WHAT THE TASK REQUIRES: Once you find the line with "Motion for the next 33" in the data that follows, repeat it and every line after it exactly, through the line with "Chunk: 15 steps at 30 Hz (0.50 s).".

Stored records
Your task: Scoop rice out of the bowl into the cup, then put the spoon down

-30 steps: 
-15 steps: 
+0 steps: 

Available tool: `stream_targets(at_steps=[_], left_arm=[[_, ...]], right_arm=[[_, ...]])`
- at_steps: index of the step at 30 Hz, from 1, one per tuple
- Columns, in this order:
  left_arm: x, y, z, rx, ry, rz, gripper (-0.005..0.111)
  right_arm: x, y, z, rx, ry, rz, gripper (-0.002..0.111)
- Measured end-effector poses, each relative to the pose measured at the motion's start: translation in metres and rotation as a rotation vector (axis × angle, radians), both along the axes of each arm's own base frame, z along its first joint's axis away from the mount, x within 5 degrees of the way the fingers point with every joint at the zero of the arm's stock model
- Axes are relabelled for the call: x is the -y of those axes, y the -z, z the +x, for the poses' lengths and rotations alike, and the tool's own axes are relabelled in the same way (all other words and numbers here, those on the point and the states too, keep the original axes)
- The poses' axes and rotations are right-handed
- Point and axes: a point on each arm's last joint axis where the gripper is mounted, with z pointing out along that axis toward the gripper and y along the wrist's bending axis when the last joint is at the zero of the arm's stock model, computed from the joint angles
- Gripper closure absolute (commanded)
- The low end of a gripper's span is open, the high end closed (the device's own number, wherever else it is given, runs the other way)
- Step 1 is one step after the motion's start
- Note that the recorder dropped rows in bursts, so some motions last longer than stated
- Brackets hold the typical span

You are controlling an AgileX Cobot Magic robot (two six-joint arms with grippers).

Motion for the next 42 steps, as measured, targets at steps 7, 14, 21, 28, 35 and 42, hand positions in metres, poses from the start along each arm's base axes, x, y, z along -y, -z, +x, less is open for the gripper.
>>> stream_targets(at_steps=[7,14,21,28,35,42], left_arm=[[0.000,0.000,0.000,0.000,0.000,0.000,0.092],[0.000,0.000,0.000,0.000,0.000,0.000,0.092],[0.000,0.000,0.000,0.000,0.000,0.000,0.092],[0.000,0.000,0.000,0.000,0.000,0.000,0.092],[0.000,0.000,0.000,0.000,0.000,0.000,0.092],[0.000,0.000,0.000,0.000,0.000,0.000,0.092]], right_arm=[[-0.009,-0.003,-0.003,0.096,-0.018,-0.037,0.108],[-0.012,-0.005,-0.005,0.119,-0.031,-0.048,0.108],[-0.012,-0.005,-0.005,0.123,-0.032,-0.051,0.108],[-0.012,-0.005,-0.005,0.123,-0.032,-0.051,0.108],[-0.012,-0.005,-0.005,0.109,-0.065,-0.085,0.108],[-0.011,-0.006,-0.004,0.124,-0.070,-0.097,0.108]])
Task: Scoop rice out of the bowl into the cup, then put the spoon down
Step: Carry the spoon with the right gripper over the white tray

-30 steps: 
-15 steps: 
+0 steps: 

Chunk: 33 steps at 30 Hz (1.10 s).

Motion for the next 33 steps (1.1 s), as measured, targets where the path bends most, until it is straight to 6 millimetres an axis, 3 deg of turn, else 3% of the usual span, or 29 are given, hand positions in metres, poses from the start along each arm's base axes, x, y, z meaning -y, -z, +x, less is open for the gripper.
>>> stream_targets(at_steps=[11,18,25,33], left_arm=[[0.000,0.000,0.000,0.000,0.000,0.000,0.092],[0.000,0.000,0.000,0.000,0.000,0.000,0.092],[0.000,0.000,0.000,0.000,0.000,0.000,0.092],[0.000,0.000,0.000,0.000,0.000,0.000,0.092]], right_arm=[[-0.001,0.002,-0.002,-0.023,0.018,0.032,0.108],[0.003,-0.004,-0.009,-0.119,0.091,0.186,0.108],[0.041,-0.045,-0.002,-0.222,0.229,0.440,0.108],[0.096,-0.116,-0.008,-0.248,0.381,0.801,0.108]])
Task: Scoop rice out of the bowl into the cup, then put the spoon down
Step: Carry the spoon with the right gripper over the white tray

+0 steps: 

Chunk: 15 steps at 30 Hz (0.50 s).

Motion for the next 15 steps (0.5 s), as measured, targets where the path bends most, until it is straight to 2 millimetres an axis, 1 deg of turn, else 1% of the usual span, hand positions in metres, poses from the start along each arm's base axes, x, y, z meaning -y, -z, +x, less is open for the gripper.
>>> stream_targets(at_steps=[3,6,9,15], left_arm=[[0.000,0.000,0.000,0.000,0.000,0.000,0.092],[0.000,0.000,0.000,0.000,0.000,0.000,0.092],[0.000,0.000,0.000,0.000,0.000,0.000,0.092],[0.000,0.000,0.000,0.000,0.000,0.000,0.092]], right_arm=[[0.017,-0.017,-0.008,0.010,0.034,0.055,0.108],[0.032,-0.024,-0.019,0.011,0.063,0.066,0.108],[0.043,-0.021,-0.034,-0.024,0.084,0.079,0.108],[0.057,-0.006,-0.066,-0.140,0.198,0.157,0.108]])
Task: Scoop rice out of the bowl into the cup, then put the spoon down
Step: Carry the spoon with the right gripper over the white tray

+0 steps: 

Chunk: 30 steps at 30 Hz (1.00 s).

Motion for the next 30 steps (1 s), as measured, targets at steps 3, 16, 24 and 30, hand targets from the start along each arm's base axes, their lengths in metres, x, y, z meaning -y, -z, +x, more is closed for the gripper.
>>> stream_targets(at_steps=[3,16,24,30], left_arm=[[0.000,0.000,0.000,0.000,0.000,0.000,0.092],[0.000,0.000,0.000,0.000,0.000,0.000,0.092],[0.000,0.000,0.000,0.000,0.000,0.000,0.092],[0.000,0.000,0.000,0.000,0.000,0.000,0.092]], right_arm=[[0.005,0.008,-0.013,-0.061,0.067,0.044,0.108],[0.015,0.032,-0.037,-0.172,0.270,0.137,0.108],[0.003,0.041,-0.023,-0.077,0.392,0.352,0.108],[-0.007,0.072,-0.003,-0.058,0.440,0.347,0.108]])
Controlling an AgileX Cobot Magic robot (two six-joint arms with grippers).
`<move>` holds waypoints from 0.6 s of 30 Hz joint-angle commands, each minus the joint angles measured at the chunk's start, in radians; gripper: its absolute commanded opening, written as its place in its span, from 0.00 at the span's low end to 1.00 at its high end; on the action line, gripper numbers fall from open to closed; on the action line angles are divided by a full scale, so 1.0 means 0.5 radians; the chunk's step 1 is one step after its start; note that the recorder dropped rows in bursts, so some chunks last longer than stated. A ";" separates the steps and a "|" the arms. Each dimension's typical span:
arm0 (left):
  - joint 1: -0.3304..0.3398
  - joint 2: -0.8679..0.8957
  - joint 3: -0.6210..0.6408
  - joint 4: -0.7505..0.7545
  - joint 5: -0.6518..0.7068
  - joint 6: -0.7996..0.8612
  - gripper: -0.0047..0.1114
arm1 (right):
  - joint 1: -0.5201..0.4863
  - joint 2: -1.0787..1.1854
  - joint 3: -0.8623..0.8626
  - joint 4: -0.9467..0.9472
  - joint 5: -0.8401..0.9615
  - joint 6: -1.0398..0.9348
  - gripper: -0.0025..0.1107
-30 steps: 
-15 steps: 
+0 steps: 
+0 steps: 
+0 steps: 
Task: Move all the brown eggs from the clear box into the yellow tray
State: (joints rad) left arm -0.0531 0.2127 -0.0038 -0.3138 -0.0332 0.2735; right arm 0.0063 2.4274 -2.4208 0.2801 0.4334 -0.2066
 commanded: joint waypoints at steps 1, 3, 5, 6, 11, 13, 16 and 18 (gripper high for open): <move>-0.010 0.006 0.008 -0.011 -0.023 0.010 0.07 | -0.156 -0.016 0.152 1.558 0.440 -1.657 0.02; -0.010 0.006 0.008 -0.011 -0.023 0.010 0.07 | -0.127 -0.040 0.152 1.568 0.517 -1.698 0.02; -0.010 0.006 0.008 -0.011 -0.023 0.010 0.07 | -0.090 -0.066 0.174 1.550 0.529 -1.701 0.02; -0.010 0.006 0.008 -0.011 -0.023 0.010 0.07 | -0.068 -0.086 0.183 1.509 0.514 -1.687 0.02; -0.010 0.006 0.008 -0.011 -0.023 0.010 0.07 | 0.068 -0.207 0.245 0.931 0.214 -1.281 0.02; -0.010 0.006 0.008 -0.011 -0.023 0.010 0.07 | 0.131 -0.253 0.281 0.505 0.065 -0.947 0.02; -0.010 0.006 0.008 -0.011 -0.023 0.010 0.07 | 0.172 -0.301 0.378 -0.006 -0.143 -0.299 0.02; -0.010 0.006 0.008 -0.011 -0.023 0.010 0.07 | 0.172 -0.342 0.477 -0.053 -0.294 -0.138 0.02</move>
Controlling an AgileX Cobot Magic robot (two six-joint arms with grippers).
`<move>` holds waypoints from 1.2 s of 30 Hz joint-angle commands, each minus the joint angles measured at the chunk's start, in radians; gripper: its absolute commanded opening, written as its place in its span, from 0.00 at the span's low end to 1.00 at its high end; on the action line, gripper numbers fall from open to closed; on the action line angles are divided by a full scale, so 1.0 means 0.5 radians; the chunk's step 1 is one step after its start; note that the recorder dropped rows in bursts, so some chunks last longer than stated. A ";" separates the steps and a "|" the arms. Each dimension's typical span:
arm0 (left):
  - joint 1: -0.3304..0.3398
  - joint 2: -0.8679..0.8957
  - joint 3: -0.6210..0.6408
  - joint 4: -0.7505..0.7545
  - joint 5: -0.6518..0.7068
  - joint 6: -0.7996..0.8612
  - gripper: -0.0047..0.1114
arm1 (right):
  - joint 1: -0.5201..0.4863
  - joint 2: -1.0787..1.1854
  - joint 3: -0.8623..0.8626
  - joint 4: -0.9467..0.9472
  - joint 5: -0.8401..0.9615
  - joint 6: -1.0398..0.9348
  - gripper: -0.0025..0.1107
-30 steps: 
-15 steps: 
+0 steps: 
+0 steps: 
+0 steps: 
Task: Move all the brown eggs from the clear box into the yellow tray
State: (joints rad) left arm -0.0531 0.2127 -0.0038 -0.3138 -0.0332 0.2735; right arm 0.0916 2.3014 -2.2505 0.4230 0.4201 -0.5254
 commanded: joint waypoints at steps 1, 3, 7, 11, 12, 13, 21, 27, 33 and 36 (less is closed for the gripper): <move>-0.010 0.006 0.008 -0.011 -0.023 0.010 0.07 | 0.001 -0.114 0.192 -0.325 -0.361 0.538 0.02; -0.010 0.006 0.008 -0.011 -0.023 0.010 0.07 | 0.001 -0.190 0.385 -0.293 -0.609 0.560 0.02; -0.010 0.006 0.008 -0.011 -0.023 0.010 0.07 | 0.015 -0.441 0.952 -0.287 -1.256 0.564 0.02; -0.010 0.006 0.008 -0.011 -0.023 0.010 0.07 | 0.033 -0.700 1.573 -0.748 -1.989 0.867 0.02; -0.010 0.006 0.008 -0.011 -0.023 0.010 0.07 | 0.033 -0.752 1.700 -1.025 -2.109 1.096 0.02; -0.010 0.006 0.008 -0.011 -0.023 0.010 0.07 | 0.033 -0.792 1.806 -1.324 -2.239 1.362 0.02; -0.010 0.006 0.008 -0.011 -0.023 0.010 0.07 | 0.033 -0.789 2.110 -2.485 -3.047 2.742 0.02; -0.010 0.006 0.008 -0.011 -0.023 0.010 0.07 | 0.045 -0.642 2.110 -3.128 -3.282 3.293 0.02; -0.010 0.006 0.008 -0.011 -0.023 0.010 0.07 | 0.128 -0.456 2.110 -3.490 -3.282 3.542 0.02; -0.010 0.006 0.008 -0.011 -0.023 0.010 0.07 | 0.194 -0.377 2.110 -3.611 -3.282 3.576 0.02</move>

ANSWER TO THE EXERCISE:
Motion for the next 33 steps (1.1 s), as measured, targets where the path bends most, until it is straight to 6 millimetres an axis, 3 deg of turn, else 3% of the usual span, or 29 are given, hand positions in metres, poses from the start along each arm's base axes, x, y, z meaning -y, -z, +x, less is open for the gripper.
>>> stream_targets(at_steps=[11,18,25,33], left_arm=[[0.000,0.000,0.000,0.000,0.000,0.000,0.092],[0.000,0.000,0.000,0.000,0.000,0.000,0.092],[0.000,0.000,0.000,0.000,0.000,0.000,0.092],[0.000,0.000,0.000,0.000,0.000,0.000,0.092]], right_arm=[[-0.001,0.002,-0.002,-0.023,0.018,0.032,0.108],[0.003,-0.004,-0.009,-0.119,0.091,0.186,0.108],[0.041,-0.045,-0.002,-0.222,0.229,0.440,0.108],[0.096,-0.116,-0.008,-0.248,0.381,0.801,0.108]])
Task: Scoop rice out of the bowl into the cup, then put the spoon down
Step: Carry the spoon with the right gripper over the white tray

+0 steps: 

Chunk: 15 steps at 30 Hz (0.50 s).

That finishes the answer to the exercise.